Agreed. It also could be that black and white, but becomes "black and white and black and white" when you consider each is its own unique concept and therefore black and white in and of itself. If you really wanted to throw a screwball toward this plate, how would the typographic "authorities" respond if someone took an open-source file with no restrictions at all and then created "Futuris," which I guess would be the exact opposite of the scenario I originally presented. Unfortunately since PattyFab has left the building we'll just have to hope another "authority" manages to make their way to this thread. Darn.

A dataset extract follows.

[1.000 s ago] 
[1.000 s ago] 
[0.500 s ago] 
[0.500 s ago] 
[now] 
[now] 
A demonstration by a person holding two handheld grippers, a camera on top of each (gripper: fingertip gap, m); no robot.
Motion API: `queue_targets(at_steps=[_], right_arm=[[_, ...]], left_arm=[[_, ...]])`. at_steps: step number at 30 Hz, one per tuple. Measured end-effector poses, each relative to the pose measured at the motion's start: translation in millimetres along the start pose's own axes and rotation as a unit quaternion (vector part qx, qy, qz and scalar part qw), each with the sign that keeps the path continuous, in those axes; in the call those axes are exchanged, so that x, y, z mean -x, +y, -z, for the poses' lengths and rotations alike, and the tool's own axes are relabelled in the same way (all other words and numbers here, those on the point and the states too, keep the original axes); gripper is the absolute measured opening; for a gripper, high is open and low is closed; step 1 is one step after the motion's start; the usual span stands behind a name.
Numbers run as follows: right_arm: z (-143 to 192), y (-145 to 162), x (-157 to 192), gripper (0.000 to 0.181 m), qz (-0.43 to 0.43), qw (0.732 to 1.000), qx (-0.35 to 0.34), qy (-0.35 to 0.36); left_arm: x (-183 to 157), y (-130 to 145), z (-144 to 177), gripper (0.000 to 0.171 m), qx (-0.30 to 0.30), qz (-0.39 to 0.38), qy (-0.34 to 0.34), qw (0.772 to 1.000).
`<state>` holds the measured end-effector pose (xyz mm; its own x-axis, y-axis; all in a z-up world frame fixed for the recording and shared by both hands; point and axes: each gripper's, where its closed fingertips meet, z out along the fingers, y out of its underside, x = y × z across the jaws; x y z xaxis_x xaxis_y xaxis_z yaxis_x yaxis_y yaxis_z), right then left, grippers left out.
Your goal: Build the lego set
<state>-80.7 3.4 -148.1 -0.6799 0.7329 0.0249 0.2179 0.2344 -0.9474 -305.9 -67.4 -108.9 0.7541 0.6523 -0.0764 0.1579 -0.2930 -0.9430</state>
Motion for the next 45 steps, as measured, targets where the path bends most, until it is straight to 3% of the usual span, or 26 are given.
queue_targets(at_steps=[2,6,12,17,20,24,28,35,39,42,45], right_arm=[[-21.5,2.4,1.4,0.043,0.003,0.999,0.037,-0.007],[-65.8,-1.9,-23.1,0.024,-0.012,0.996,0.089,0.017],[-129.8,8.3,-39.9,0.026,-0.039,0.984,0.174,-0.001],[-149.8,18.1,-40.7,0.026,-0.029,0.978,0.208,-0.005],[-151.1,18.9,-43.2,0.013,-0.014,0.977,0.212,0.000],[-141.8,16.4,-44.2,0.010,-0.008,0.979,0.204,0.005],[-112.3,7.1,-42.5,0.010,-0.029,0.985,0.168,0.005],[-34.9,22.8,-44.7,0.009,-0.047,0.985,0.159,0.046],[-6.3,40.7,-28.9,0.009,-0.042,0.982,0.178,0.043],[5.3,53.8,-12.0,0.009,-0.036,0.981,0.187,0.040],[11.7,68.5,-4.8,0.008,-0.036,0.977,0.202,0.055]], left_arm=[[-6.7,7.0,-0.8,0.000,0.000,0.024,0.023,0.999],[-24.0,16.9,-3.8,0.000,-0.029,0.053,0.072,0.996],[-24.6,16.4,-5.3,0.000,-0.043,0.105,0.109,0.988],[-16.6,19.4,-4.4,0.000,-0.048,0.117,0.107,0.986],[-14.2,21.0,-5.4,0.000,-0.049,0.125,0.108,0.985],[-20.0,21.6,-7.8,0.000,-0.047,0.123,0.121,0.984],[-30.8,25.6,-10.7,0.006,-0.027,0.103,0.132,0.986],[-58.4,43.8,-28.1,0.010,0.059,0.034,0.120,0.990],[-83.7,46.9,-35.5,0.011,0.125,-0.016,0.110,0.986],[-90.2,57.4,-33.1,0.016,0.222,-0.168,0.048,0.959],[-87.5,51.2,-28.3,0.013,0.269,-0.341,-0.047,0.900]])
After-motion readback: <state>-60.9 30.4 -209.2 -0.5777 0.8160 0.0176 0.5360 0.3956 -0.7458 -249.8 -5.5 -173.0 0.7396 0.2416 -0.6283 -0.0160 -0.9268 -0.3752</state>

Not to mention, in addition to the technical vs. visual aspect, there's the ethical vs. legal one as well. Which also makes it choice vs. mandate. I can only offer my view: if someone took a typeface I made and completely altered and then sold it, I'd probably be annoyed but not ready to spit legal nails or anything. However, if someone took an empty vfb and created a visual replica of my work, I'd threaten to have PattyFab show up at their doorstep with a summons and four or five hours to kill.

genericboy's picture

"I actually think that this thread started as an interesting discussion of legality versus ethics, and where each one comes into play here."

DrDoc, this is the one point I disagree on - I think this thread accidentally became an interesting discussion of legality vs. ethics! That discussion is, of course, an abstract, generalised one - at the start of the thread it seemed like the OP was asking for practical advice on a specific instance. The practical advice that several people gave was to find the font and read the EULA - in a single instance, there's no point debating what the EULA may say. It may have been draconian, or it may have said 'do what the hell you like with this font'. Without knowing what the EULA says, how can we question whether it's too restrictive?

Of course, the later question is much more interesting! And your analogy is a nice clean one, so no worries there. The more you change a typeface from its original roots, the more of a grey area it becomes. One question would be: why didn't you start it from scratch in the first place? But of course that's a question that only gets asked with hindsight.

In your analogy, I think that paper 'tracing' over Gill and ending up with Caslon would be some extremely creative tracing! But of course, digitally there is the issue of 'the file'. How much remains left of the original kerning, proportion, etc? There's obviously a scale here, which goes from unethical, to mildly unprofessional, to... Well, unlucky, I suppose, if you release an original font which is later shown to have been drawn over another font (as in the example that was posted earlier). This could be a legal problem, but not really an ethical one. When presented as a specific instance, of course it's easy to say 'check the EULA'. But I still think it's easy because it's the only real answer, aside from redrawing your face from a printout.

I really hope the atmosphere in this thread clears up. These aren't the thoughts of a type designer (end-user all the way), and I would be interested to see what some other folks think. At the moment though, I can't see that happening. Curious, you really need to calm down. If you react to troll-feeding, then I'm sorry mate, but you're probably a troll.